_Action item_
Set out the listing word for word. End with the line that contains "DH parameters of".
---*---
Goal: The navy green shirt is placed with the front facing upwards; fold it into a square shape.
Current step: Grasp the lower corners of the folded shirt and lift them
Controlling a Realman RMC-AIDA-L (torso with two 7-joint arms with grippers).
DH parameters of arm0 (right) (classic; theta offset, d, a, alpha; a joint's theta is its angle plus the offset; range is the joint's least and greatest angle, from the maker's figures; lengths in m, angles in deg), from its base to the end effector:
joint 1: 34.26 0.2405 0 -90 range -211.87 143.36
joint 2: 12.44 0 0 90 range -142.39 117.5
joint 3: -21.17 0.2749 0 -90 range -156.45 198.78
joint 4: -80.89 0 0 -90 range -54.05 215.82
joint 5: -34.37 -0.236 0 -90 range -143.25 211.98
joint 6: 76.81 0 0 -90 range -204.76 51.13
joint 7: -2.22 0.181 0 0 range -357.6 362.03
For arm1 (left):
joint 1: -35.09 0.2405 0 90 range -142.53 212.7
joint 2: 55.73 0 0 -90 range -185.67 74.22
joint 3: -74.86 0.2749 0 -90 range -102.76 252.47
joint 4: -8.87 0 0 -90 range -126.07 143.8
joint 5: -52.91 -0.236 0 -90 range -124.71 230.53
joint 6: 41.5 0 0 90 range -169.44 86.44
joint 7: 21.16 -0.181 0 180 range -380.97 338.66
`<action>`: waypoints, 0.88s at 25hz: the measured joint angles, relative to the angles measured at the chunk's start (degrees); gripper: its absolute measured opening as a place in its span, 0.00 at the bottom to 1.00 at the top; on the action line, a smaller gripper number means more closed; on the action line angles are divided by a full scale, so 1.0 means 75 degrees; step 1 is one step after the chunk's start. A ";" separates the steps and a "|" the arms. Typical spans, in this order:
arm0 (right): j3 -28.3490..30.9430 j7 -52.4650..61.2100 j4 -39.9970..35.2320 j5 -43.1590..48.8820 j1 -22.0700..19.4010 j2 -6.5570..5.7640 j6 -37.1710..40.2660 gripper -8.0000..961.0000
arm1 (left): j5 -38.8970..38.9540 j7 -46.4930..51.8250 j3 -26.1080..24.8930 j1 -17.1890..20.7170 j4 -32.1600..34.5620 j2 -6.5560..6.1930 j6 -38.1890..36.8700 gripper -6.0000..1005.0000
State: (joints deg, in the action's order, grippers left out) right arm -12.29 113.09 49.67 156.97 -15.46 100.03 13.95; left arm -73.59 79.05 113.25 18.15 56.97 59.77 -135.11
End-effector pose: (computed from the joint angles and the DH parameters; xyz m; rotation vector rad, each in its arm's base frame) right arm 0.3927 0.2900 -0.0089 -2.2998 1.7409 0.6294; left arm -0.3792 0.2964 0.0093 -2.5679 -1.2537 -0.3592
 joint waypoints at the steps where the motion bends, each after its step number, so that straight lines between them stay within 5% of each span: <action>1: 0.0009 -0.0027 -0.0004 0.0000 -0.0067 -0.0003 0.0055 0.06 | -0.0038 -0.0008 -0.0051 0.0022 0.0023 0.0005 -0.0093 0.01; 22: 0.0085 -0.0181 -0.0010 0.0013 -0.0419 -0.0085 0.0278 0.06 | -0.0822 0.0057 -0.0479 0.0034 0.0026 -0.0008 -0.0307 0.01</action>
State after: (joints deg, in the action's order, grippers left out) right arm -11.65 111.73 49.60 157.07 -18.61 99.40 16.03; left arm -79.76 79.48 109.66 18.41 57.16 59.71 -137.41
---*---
_Task output_
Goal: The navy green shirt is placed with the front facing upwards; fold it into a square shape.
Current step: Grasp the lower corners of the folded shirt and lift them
Controlling a Realman RMC-AIDA-L (torso with two 7-joint arms with grippers).
DH parameters of arm0 (right) (classic; theta offset, d, a, alpha; a joint's theta is its angle plus the offset; range is the joint's least and greatest angle, from the maker's figures; lengths in m, angles in deg), from its base to the end effector:

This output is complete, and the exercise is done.